Food service workers have more than twice the poverty rate of the overall workforce, and thus more often seek out public benefits... Polling shows that most Americans want a tax system that requires Corporate America to pull its weight. If customers start realizing that their meal costs a lot more than the check says, they just might lose their appetite. [Mother Jones]
There are two problems with this line of reasoning.
First, as Matt Bruenig explains in a very sharp post, the side effect of requiring "Corporate America to pull its weight" is the institution of a corporatist welfare state, i.e. a national benefits system that's funneled through your job. The problem is, such systems just don't work very well at ensuring broad material security, for the obvious reason that people need to be employed to get the benefits.
Indeed, America already has a fairly extensive suite of corporatist policies (such as the tax subsidies for employer-based health insurance), and the results are a sick joke by international standards. But even the better-performing corporatist welfare states, like Switzerland or Germany, are beaten handily by the social-democratic model of universal benefits found in Norway or Finland.
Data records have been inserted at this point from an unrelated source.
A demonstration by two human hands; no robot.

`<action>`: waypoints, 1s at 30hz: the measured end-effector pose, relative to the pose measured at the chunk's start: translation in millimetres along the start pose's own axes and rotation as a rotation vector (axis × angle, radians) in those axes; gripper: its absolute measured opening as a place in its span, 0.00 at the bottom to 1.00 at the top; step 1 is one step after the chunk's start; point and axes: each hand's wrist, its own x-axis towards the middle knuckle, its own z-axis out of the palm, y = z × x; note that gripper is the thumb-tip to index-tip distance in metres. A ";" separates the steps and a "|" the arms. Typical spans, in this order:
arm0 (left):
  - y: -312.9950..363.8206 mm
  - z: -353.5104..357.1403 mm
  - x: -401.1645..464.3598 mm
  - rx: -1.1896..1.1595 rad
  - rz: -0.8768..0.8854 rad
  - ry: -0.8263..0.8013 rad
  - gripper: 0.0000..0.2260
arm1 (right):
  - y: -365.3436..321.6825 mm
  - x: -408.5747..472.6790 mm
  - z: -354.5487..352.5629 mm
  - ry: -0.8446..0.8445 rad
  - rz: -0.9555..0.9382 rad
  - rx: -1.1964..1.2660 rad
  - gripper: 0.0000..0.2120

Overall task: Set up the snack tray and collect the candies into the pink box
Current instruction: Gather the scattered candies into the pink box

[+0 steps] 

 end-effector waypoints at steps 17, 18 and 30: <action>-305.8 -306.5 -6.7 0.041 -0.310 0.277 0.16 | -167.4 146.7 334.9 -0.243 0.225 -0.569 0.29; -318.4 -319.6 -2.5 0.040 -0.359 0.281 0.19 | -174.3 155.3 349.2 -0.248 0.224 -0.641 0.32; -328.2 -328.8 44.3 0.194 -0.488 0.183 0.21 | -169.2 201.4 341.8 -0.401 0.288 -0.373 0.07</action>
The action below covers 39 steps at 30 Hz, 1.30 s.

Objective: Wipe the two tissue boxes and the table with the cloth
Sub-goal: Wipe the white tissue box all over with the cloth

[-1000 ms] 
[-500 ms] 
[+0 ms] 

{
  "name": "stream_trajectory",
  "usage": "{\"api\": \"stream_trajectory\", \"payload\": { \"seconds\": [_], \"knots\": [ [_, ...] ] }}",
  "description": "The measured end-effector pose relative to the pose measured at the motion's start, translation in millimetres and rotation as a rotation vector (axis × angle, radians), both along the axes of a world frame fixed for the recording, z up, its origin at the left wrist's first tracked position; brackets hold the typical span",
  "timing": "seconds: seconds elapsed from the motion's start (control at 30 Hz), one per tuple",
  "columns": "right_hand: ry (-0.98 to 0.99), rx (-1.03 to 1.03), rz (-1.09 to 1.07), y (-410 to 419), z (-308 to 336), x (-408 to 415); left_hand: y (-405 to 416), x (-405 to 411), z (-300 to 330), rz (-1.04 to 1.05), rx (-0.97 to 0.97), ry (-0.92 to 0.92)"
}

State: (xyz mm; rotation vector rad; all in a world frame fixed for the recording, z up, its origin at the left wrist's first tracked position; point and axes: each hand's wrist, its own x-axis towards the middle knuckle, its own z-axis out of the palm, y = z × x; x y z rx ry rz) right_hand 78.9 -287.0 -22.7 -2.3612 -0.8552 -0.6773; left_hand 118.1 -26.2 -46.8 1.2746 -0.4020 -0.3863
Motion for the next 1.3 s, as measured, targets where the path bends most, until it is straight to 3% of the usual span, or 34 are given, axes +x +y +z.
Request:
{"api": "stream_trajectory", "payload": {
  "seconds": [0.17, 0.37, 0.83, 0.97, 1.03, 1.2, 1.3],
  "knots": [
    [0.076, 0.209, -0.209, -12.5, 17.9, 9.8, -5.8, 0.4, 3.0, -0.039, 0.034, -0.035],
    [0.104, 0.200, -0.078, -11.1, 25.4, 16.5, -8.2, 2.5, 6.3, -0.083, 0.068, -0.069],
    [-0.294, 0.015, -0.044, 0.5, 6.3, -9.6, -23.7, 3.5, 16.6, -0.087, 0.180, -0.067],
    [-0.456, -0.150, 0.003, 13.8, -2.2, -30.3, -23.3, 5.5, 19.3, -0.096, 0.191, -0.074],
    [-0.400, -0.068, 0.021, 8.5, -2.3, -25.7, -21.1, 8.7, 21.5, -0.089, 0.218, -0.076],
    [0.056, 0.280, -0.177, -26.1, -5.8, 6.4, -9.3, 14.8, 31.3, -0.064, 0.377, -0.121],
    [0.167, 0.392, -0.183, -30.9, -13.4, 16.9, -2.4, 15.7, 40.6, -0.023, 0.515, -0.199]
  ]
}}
The second problem has to do with the ideology of ownership. Saying employers' low wages are illegitimate because they require "taxpayer money" implicitly buys into the right-wing case against the welfare state. The idea that government revenue is not actually the legal entitlement of the recipients, but instead remains taxpayers' money, is exactly how George W. Bush sold his massively regressive tax cuts. (On the contrary, EITC benefits are owned just like wages are.)
None of this is to say that Walmart should not be forced to pay higher wages if possible. Indeed, that brings up a key issue regarding low-wage employers and the welfare state — making sure poor people actually receive the subsidy. If employers simply lower wages in response to benefits, for instance, then employees will not have been helped much. Minimum wage laws, or legal protections for labor unions, are great complements to universal benefits for just this reason.
But preventing subsidies for the poor from being captured by big business is a very different thing from trying to make large corporations responsible for preventing poverty. That's simply not a problem they are equipped to handle.